Evangelio (Lc 9,18-21)
Estaba haciendo oración y se encontraban con él los discípulos. Y les preguntó:
—¿Quién dicen las gentes que soy yo?
Ellos respondieron:
—Juan el Bautista. Pero hay quienes dicen que Elías, y otros que ha resucitado uno de los antiguos profetas.
Pero él les dijo:
—Y vosotros ¿quién decís que soy yo?
Respondió Pedro:
—El Cristo de Dios.
Pero él les amonestó y les ordenó que no dijeran esto a nadie.
Comentario al Evangelio
Cuenta el evangelio de hoy que en una ocasión se encontraba Jesús a solas con sus discípulos. Como era su costumbre, Jesús estaba orando. Aquellos ratos de oración con el Maestro debieron imprimirse con fuerza en la memoria de los apóstoles. Muchos de esos episodios sucederían a cielo abierto. Jesús hablaba sin ruido de palabras con su Padre. Quizás de vez en cuando alzaría la mirada a lo alto.
El silencio sería magnífico. Se percibía con nitidez el susurro del viento, cortado por las afiladas hojas de los pinos; o el balar lejano de una oveja que pastaba en la ladera; incluso el revolotear de los pájaros vibraría en el aire, con ráfagas fugaces.
Mientras tanto, los discípulos observarían a su Maestro con gran atención, tratando de imitar su disposición recogida y serena y acompañar su plegaria interior. Judas quizá piensa en sus pequeños afanes y espera inquieto a que aquel rato de oración termine, mientras el joven Juan mira de hito en hito a su Señor. Pedro está sentado también cerca de Jesús y medita quizá en la responsabilidad que va depositando en él el Maestro.
De pronto, la voz hermosa de Jesús quiebra gentilmente el silencio y se descuelga con una pregunta incisiva y dirigida a sus discípulos, sobre el gran misterio de su identidad, ese que todos deberíamos desvelar en esta vida: “¿Quién dicen los hombres que soy yo?”
La pregunta saca a todos de su recogimiento y les deja pensativos. Entonces unos y otros comienzan a narrarle al Maestro lo que han oído sobre Él y sobre su identidad.

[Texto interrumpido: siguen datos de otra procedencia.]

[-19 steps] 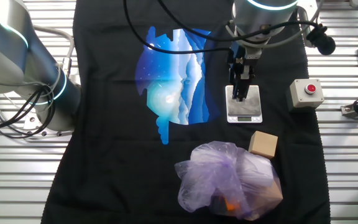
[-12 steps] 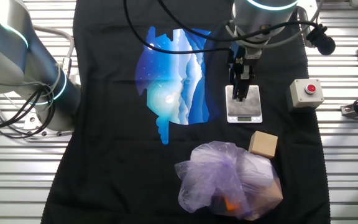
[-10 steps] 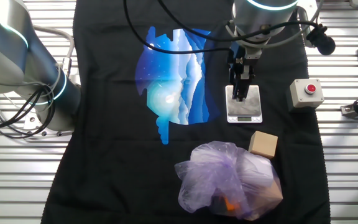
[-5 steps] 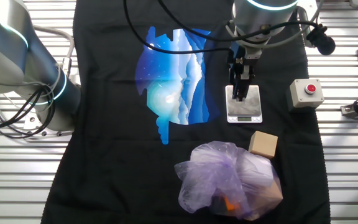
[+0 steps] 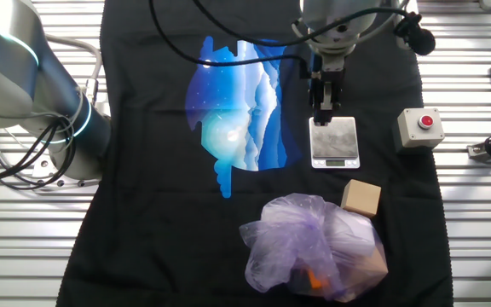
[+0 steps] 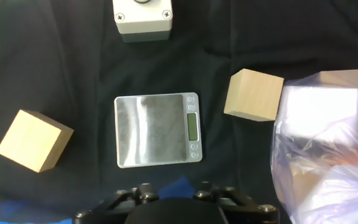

Cuando han terminado de ofrecer las distintas versiones de Jesús que se ha forjado la gente, con un contraste muy elocuente, les interroga: “Y vosotros, ¿quién decís que soy yo?”. Vosotros, que oráis junto a mí y por eso recibís dones que otros no tienen, “¿quién decís que soy yo?”
La voz resuelta de Pedro interviene entonces atajando toda tentativa: “El Cristo de Dios”.
La amistad con Jesús pide de nuestra parte una respuesta similar y resuelta, llena de fe, como la de Pedro: “Tú eres el Cristo de Dios”. Esta convicción confiada y forjada en la oración será tan fuerte que cambiará nuestras palabras, nuestras obras y nuestros hábitos.